→ What the task asks
Return the lines of the data below exactly. Start at the first and end with the line containing "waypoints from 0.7".

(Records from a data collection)
↓↓↓

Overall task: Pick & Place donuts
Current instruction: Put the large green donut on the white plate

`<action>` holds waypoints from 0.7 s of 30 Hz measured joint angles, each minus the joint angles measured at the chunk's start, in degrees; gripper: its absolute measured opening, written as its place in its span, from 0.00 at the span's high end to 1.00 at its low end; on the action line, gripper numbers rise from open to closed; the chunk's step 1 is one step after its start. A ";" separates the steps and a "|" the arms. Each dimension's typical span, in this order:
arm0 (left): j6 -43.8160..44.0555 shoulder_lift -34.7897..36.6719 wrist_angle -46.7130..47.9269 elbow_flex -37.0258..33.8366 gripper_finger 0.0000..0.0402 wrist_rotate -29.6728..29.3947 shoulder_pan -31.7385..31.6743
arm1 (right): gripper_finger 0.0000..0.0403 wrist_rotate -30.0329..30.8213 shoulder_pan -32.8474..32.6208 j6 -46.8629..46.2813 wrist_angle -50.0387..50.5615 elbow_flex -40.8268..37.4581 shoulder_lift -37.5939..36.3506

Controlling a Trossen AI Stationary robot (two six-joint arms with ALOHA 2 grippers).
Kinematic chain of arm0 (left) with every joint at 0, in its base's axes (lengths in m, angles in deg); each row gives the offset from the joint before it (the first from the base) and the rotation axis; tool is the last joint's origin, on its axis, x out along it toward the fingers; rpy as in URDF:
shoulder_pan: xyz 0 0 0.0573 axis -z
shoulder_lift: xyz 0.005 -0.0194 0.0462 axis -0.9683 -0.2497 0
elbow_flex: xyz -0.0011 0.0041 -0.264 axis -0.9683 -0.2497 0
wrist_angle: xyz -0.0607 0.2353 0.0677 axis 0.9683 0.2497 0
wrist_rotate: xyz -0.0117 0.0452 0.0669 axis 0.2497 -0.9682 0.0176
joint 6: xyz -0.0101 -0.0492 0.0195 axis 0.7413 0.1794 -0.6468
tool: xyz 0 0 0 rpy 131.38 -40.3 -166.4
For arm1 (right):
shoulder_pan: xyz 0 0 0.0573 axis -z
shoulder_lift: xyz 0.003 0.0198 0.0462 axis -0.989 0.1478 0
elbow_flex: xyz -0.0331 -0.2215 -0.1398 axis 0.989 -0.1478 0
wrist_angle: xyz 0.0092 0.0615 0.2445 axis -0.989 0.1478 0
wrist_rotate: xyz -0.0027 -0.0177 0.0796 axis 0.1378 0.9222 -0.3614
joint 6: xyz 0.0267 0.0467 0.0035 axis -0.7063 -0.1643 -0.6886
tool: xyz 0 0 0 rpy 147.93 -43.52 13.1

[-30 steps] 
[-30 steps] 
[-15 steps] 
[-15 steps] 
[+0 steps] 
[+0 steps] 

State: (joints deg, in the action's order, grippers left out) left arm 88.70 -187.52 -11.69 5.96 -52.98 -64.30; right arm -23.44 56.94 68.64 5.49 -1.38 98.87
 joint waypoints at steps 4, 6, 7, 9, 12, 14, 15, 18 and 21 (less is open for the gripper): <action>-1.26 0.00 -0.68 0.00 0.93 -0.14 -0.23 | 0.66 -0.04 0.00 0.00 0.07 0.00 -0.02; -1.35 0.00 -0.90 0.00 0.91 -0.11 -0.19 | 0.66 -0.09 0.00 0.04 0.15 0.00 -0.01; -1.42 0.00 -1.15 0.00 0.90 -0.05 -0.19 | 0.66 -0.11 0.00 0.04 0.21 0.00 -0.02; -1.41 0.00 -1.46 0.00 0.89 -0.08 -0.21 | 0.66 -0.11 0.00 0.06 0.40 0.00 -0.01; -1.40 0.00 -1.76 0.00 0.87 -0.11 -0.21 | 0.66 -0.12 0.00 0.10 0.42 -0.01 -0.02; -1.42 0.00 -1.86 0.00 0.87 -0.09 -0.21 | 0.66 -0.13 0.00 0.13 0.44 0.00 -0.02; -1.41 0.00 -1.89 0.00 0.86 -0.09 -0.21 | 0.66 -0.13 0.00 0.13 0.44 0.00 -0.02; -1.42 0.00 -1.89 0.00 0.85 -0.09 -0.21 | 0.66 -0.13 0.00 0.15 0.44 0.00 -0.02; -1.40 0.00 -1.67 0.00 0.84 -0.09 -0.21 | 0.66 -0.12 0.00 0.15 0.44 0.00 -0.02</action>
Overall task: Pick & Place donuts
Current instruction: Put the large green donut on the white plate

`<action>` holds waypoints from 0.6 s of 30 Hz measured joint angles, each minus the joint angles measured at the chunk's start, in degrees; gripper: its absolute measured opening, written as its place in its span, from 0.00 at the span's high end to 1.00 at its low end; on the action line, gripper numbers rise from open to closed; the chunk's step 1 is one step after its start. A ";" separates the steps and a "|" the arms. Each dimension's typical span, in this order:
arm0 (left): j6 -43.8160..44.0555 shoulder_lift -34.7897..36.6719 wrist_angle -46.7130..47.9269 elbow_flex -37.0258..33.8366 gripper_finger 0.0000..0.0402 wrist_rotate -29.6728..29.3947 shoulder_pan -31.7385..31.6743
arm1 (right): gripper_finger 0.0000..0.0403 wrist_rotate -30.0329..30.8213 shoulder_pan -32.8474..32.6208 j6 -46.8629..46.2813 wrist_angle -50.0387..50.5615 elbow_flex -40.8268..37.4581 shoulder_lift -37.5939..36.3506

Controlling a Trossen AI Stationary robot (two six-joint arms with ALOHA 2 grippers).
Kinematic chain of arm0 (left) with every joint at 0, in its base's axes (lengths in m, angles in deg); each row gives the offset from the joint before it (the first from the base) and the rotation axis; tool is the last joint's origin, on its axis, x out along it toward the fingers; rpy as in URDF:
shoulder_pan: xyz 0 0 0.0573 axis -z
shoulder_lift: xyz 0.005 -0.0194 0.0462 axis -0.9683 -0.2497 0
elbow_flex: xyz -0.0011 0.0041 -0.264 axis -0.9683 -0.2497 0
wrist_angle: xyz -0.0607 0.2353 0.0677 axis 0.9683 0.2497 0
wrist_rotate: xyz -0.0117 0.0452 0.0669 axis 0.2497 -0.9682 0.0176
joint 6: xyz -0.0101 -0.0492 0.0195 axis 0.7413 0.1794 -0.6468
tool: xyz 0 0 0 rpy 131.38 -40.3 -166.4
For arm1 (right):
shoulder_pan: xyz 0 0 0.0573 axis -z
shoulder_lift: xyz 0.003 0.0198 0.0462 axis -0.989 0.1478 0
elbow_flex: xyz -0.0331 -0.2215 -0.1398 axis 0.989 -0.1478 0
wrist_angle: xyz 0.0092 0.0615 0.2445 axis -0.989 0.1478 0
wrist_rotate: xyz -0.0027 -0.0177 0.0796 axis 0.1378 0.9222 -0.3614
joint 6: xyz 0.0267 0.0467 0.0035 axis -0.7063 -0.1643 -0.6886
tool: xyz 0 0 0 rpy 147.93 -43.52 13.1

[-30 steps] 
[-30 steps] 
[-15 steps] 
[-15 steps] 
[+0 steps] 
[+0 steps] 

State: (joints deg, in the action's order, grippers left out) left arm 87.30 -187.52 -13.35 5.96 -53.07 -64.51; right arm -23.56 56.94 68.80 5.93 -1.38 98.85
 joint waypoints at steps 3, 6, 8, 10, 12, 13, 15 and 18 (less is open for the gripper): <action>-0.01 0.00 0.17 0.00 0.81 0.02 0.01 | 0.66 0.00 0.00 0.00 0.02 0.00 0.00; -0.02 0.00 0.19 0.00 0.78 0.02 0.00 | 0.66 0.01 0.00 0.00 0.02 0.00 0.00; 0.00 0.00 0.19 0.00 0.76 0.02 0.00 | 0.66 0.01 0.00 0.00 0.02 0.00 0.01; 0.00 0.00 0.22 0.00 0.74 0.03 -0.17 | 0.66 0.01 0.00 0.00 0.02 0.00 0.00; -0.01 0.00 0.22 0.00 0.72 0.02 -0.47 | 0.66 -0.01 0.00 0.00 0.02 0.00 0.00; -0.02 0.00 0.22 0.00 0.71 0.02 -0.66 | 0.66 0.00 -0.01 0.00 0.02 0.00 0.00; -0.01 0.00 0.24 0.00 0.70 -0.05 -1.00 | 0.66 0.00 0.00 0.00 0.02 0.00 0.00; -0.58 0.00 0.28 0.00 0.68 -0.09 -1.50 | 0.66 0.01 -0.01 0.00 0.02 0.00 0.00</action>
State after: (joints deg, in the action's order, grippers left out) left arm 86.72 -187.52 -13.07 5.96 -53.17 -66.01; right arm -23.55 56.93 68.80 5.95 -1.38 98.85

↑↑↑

→ Problem solution
Overall task: Pick & Place donuts
Current instruction: Put the large green donut on the white plate

`<action>` holds waypoints from 0.7 s of 30 Hz measured joint angles, each minus the joint angles measured at the chunk's start, in degrees; gripper: its absolute measured opening, written as its place in its span, from 0.00 at the span's high end to 1.00 at its low end; on the action line, gripper numbers rise from open to closed; the chunk's step 1 is one step after its start. A ";" separates the steps and a "|" the arms. Each dimension's typical span, in this order:

This output is complete.